- What is being asked -
Return the lines from the line containing "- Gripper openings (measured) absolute" onward. Each must match exactly, and the last line of the listing below must be included.
* * * * *
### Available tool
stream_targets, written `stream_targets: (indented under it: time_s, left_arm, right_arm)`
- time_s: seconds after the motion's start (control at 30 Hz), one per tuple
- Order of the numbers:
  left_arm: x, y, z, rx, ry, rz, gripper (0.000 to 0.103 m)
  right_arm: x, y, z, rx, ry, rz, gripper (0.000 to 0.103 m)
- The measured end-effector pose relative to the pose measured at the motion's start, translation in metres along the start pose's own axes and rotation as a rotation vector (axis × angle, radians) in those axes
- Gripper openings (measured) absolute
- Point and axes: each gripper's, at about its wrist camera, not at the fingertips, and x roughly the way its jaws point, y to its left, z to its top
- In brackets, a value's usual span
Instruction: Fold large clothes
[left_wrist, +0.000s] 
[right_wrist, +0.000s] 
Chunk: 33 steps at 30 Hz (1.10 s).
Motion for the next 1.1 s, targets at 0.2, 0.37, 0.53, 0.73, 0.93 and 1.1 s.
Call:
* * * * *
- Answer section -
- Gripper openings (measured) absolute
- Point and axes: each gripper's, at about its wrist camera, not at the fingertips, and x roughly the way its jaws point, y to its left, z to its top
- In brackets, a value's usual span
Instruction: Fold large clothes
[left_wrist, +0.000s] 
[right_wrist, +0.000s] 
Chunk: 33 steps at 30 Hz (1.10 s).
Motion for the next 1.1 s, targets at 0.2, 0.37, 0.53, 0.73, 0.93 and 1.1 s.
Call:

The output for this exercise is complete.